Nodes will individuate
They will learn their locally optimal world model and action policy. For example, each phone will learn the habits of its user, and each base station will learn the “habits” of the cell it is serving. This means that new hardware will have to be warm-started by the models of the old node. Updates in the state and action spaces means that this process will look more like training in a teacher-student relationship than classical copying of the old system into the new hardware.
Nodes will communicate, bind to each other and to us
There will be classical low-level communication modes, such as an end-device connecting to a base station, but higher level messages (such as a phone informing the base station where it will go in the next hour) may use human language.
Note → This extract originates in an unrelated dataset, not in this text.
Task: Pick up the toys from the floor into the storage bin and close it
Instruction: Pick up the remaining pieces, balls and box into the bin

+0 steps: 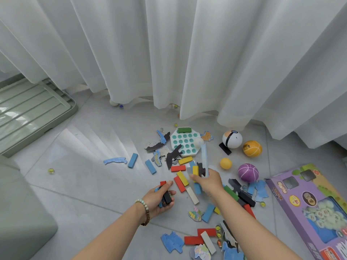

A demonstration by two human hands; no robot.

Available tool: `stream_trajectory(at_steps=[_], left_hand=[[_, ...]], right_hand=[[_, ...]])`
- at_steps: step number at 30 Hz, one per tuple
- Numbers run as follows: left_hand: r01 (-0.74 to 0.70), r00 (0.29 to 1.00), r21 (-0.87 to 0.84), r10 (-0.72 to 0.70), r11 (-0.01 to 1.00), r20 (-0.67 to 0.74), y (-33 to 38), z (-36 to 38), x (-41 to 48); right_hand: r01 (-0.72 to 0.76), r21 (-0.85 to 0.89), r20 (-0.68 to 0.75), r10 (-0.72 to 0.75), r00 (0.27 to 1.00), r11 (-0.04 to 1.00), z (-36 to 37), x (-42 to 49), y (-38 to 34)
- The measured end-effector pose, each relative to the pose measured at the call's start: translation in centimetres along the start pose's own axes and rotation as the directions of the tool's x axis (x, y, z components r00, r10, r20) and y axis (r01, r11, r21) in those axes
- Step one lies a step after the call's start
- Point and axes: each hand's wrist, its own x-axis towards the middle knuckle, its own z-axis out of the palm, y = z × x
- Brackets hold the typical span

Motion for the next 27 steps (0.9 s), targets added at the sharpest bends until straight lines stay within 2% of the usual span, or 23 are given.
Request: stream_trajectory(at_steps=[3, 9, 13, 22, 25, 27], left_hand=[[0.007, 1.0, -0.005, -0.007, 1.0, 0.013, 0.1, 0.1, -0.1], [0.036, 0.998, 0.012, -0.037, 0.999, 0.047, -0.2, 0.1, -0.1], [-0.003, 0.996, 0.045, -0.001, 0.999, 0.085, -0.2, 1.2, -0.2], [-0.021, 0.997, 0.064, 0.017, 0.998, 0.071, 0.8, 1.9, -0.8], [-0.052, 0.997, 0.082, 0.047, 0.995, 0.065, 1.9, 2.2, -1.7], [-0.082, 0.994, 0.096, 0.075, 0.992, 0.074, 3.1, 2.3, -3.0]], right_hand=[[-0.036, 0.016, 0.117, 0.034, 0.993, 0.999, 1.1, 0.0, -0.4], [-0.136, 0.062, 0.198, 0.121, 0.973, 0.989, 2.1, 0.2, 0.1], [-0.104, 0.082, 0.169, 0.089, 0.982, 0.991, 2.5, 0.1, 0.8], [-0.156, 0.257, 0.269, 0.085, 0.959, 0.954, 2.2, -0.5, 0.5], [-0.163, 0.351, 0.247, 0.077, 0.966, 0.922, 2.1, -0.9, -0.5], [-0.116, 0.362, 0.213, 0.039, 0.976, 0.925, 1.9, -1.5, -2.0]])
First because end-devices will communicate with human users using language, second because node-to-node communication will be transparent to system engineers who operate the network, making the full organism more explainable than today.
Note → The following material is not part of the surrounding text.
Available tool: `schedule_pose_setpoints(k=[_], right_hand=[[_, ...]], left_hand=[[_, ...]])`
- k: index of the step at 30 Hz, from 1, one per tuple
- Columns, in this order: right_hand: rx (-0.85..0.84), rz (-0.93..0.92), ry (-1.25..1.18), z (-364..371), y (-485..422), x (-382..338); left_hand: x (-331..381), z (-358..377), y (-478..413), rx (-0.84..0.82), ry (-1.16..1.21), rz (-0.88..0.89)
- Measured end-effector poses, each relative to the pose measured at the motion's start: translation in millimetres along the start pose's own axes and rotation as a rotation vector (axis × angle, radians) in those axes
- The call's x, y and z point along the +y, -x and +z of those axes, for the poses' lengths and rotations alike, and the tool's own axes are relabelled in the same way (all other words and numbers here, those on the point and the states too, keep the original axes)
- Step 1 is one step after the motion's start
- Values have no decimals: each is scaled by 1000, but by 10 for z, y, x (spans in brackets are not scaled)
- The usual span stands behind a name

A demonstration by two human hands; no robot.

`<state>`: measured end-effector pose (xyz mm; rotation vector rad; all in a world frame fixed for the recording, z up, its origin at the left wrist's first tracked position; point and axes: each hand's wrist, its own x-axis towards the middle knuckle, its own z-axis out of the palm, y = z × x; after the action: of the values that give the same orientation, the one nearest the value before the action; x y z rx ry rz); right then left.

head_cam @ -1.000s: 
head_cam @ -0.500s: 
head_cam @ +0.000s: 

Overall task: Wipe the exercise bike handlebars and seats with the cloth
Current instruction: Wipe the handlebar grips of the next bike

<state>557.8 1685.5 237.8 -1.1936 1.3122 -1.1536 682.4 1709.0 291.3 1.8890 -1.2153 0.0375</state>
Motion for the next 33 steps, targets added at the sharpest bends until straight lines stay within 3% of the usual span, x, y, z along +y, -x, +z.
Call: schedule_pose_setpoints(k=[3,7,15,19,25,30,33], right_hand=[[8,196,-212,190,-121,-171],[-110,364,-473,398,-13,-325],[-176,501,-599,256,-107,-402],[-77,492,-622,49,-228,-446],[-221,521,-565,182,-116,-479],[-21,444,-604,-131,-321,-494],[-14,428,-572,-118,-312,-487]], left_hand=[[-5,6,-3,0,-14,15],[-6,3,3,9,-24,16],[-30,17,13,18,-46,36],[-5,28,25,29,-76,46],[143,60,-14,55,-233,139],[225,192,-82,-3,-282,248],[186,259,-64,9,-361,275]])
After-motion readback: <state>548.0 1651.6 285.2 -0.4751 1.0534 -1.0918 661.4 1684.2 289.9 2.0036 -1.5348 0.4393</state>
The four pillars of embodied AIoT
World models / digital twins
We will need efficient and precise world models that can rapidly learn and adjust to new data. They will be self-calibrated: aware about their own uncertainties. They will also be consistently multi-timestep: we can query the same model about the state of the world at various time scales; these predictions will be precise and self-consistent. They will be robust and auto-tuning, since in a multi-node organism there will not be enough AI engineers babysitting training and tuning at every level.
Model-based control
We need a versatile, modular, and scalable toolkit that includes various model-based control techniques (contextual bandits, BO, RL). Policies should be learned continually, building on previous and lower level policies, and deployed continuously. They should be robust to real-life constraints: model size, training and testing (planning) time limits, noise. Besides optimizing their goals, they should also be curious: safely exploring potentially interesting parts of the state space.
Communication through LLMs
Basic LLMs will need to be upgraded so they remember their own experience. They should be learned continuously, updating and storing their experience in their episodic memories. As the models and agents, they should be able to individuate but stay in contact with their fellow nodes, possibly developing new concepts, and teaching them to human end-users and to operators. They should stay transparent and explainable continuously.
Hierarchical multi-agent systems
Classical “flat” multi-agent systems will have to be upgraded to create and manage hierarchies. Persuasion will replace tight control: higher levels will manage lower levels by shaping their environment and rewards. When the hierarchy is not dictated by hardware, node communities at the lower levels will collaboratively emerge higher levels, delegating to them some of their freedom for increased robustness, safety, and to avoid deadlocks and arms races. Single agents will have to be upgraded to absorb input from other nodes (at the same level, and lower and higher levels) and changing reward landscape.
Inspirations
Michael Levin’s TAME. I am mainly just repeating his groundbreaking ideas and applying them to intelligent engineering systems.
Marks Solms: The Hidden Spring. Demystifying consciousness by tying it to affect and the Free Energy Principle.
Lina Bariah and Merouane Debbah: AI Embodiment Through 6G: Shaping the Future of AGI. Similar ideas from Telecom and 6G.
John Vervaeke’s positive program of bringing up AI. I heard a book is on the way.